Select Columns Transform
Updated: July 18, 2015
Creates a transformation that selects the same subset of columns as in the given dataset
Category: Data Transformation / Manipulation
You can use the Select Columns Transform module to create a transformation that will ensure that the same set of columns is always used in downstream operations. This can be useful if you want to apply an operation that always requires specific columns and you make sure that column selections do not change, as this might break the experiment or change the results.
Note that you can also use Select Columns in Dataset to choose a subset of columns to use in a downstream module. However, Select Columns in Dataset is not always the easiest to configure if there are many columns. Moreover, there are times when the selection of columns in an input dataset might change depending on feature selection or other operations.

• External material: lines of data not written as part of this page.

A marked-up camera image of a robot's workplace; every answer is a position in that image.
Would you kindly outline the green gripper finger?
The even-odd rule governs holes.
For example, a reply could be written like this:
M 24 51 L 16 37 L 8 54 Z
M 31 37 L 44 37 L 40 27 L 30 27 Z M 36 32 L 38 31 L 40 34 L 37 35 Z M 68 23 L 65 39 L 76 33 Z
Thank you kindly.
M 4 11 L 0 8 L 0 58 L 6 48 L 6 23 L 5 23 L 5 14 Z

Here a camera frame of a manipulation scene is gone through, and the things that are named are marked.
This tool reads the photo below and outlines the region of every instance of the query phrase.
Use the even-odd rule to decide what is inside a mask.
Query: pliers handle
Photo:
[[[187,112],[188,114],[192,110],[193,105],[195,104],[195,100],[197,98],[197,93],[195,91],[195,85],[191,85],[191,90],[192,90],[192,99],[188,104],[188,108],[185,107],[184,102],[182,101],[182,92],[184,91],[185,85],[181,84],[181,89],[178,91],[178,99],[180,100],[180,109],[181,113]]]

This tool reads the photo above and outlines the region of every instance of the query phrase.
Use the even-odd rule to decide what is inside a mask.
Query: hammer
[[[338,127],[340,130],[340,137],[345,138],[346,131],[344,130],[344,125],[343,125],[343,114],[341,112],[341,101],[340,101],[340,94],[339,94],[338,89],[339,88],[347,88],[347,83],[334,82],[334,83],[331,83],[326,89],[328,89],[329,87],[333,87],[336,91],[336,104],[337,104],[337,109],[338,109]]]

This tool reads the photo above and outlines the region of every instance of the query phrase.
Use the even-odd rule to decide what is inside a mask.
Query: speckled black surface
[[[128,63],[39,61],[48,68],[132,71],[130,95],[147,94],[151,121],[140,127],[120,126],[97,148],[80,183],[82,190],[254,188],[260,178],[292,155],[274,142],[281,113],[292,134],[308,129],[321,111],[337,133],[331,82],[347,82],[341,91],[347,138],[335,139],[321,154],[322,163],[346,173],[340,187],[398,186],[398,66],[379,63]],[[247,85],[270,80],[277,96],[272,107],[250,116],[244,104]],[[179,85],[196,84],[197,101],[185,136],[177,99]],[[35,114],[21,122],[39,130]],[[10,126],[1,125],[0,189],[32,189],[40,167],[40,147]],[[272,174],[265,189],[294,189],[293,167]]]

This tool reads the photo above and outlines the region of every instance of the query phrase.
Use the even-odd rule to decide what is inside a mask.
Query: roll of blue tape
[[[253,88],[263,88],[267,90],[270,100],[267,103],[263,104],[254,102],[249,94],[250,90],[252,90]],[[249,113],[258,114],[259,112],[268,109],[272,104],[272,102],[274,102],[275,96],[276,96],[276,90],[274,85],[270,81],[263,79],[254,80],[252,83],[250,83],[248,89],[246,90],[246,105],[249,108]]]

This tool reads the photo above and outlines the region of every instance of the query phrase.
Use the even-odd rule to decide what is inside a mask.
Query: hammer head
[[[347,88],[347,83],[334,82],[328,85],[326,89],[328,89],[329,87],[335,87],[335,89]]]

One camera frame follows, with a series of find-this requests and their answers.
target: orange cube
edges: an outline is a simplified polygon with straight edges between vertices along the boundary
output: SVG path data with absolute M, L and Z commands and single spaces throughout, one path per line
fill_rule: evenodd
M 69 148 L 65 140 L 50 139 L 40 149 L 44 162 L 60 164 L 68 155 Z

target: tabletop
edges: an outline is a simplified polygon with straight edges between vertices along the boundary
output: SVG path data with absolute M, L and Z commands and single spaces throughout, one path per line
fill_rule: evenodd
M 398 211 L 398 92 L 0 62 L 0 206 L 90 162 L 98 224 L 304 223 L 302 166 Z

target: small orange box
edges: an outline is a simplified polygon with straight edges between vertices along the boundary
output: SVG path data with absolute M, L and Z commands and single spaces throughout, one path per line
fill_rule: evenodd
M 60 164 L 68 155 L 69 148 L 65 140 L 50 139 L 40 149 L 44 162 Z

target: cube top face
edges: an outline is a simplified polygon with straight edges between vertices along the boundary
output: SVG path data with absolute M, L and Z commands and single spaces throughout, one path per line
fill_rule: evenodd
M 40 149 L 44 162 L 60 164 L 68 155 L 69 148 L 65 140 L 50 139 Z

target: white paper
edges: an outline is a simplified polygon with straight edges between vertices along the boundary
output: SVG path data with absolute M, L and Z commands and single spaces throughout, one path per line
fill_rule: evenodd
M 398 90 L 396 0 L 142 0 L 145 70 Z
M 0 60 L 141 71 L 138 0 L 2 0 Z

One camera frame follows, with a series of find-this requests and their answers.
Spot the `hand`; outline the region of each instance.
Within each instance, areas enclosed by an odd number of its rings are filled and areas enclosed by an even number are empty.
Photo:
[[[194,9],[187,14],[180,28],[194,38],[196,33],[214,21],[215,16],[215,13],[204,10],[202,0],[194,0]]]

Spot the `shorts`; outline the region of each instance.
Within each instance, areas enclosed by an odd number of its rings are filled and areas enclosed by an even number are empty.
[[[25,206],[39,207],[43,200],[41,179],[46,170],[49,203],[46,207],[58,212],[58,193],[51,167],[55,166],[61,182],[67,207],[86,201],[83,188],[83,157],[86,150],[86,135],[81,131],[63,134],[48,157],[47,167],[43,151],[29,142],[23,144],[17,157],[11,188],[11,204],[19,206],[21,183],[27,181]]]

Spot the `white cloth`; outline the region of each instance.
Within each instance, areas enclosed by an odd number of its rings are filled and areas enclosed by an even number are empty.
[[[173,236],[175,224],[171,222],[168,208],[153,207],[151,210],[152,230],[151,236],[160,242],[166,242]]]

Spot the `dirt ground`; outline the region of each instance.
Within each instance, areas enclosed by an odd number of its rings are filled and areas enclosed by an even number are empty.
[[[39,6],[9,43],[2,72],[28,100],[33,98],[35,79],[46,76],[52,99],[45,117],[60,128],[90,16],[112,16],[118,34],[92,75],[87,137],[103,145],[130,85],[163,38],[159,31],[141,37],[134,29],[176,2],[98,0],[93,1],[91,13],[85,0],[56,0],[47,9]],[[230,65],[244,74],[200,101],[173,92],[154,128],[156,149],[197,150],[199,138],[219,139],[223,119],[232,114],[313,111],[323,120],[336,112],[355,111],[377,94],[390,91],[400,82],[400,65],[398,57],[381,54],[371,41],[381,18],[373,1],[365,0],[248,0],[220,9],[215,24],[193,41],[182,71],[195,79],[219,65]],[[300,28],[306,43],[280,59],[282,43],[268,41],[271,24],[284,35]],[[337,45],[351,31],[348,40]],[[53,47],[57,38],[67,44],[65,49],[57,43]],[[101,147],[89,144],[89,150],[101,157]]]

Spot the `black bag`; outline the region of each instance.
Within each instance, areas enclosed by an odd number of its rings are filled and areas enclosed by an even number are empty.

For example, suppose you use Filter Based Feature Selection with a dataset to automatically find the best features in a dataset, and then use the dataset created by Filter Based Feature Selection as an input to Train Model.
Because Filter Based Feature Selection evaluates the feature importance based on the values in the column, it is impossible to know beforehand which columns to use when scoring. Moreover, if you apply Filter Based Feature Selection to the scoring dataset, it might choose a different set of columns, which would cause the scoring operation to fail.
In this scenario, you can use the Select Columns Transform module to generate a transformation (which you can save as an ITransform interface) to ensure that the same set of columns is used for scoring that is used for training.
Name | Type | Description |
|---|---|---|
Dataset with desired columns | Dataset containing desired set of columns |
Name | Type | Description |
|---|---|---|
Columns selection transformation | Transformation that selects the same subset of columns as in the given dataset. |
Exception | Description |
|---|---|
Exception occurs if one or more of inputs are null or empty. |